What the task requires
Find all the lines in the material below with the word "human", and copy them.
* * *
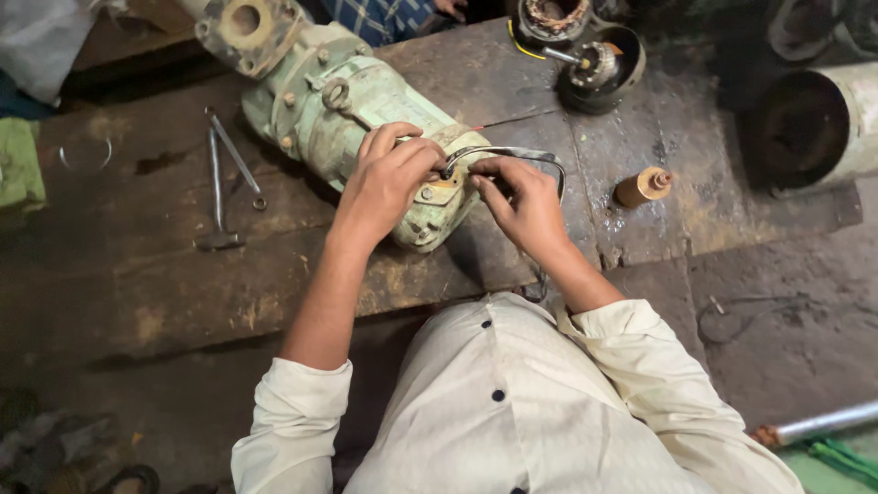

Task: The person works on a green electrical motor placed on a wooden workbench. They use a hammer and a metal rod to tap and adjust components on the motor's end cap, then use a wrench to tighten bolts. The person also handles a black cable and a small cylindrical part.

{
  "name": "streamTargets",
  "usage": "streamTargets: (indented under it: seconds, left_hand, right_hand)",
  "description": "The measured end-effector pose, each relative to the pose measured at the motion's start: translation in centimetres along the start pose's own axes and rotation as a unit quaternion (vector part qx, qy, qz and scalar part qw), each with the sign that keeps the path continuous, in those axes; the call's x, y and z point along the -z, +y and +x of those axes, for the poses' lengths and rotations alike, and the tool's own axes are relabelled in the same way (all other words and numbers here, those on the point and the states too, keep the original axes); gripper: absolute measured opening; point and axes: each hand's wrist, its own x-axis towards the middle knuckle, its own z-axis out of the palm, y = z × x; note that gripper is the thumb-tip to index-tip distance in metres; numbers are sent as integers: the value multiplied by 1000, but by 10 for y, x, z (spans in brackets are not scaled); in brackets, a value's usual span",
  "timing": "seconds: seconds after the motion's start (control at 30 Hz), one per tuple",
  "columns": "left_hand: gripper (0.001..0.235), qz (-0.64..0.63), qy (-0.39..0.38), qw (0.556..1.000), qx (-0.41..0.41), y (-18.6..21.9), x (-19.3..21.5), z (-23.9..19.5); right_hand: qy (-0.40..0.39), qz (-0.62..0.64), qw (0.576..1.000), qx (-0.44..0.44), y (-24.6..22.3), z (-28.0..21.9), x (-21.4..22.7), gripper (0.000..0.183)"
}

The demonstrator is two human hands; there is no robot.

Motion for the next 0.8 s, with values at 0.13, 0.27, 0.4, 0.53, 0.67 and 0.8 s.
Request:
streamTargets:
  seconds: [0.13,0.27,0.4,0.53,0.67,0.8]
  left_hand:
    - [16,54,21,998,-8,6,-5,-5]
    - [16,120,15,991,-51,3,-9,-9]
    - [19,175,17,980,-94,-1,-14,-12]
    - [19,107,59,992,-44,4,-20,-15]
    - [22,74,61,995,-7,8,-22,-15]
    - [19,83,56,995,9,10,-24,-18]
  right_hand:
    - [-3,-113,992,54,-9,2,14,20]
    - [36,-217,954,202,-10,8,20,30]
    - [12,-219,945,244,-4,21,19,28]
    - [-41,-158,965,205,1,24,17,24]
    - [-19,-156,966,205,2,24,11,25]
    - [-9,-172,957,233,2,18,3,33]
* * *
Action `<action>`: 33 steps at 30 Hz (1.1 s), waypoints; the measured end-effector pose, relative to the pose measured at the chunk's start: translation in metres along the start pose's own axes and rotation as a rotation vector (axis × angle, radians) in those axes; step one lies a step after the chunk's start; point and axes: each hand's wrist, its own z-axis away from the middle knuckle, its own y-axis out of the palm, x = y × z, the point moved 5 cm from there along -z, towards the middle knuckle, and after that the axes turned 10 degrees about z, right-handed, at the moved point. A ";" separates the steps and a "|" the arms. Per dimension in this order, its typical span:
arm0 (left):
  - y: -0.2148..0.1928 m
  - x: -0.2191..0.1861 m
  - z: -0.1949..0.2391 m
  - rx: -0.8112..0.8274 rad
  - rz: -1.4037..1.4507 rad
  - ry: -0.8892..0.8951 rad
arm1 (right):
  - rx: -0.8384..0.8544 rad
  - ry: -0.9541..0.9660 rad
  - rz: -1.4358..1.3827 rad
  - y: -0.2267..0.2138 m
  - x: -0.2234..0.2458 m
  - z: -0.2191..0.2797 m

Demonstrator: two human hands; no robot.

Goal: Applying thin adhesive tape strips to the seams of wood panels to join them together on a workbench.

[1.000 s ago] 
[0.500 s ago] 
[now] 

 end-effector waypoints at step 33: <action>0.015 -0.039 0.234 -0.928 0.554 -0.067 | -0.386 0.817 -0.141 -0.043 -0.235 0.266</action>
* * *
Expected output
The demonstrator is two human hands; there is no robot.
Demonstrator: two human hands; no robot.

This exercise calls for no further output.